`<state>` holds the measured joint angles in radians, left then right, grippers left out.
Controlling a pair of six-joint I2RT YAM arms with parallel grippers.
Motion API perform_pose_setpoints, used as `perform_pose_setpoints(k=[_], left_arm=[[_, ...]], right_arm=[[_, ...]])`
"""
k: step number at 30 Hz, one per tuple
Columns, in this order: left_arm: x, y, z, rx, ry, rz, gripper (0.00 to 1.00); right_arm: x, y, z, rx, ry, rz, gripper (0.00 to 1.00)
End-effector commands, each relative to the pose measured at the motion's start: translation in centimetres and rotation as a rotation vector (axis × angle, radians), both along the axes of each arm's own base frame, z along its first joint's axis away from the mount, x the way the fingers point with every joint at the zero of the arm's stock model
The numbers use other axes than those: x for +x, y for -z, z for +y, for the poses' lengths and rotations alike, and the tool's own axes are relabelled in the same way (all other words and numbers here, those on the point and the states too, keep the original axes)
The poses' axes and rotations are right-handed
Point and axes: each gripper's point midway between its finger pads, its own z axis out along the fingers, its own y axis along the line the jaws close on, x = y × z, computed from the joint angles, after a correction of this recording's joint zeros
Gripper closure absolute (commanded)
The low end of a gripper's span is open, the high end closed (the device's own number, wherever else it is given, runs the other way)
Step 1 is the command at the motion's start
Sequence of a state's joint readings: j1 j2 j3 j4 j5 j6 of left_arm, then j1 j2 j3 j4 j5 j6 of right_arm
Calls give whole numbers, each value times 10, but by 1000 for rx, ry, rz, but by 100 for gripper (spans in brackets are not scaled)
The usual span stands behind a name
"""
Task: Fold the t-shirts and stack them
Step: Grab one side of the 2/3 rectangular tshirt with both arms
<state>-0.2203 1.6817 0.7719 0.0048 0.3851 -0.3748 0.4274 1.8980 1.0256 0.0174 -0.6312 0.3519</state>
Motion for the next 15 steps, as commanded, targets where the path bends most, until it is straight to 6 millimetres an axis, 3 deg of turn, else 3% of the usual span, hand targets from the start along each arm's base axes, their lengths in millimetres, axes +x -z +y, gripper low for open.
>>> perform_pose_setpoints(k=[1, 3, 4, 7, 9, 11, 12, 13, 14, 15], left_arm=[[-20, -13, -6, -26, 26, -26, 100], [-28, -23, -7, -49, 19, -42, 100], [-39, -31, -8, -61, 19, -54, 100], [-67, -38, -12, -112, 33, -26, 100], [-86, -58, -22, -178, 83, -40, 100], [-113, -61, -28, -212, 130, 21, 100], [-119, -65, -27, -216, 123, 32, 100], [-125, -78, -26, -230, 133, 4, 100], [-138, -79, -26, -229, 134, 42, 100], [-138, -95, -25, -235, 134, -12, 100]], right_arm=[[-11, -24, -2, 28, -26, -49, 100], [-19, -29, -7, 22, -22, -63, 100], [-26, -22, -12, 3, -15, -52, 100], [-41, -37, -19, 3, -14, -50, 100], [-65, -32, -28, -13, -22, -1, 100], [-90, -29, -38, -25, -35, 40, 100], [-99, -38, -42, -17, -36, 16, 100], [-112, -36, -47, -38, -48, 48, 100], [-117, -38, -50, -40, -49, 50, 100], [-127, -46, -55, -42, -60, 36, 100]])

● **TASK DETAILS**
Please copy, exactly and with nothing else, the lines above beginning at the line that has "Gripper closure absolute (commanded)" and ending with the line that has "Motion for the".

● **TASK SOLUTION**
Gripper closure absolute (commanded)
The low end of a gripper's span is open, the high end closed (the device's own number, wherever else it is given, runs the other way)
Step 1 is the command at the motion's start
Sequence of a state's joint readings: j1 j2 j3 j4 j5 j6 of left_arm, then j1 j2 j3 j4 j5 j6 of right_arm
Calls give whole numbers, each value times 10, but by 1000 for rx, ry, rz, but by 100 for gripper (spans in brackets are not scaled)
The usual span stands behind a name
"""
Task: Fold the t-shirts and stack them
Step: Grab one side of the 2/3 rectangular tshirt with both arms
<state>-0.2203 1.6817 0.7719 0.0048 0.3851 -0.3748 0.4274 1.8980 1.0256 0.0174 -0.6312 0.3519</state>
Motion for the next 15 steps, as commanded, targets where the path bends most, until it is straight to 6 millimetres an axis, 3 deg of turn, else 3% of the usual span, hand targets from the start along each arm's base axes, their lengths in millimetres, axes +x -z +y, gripper low for open.

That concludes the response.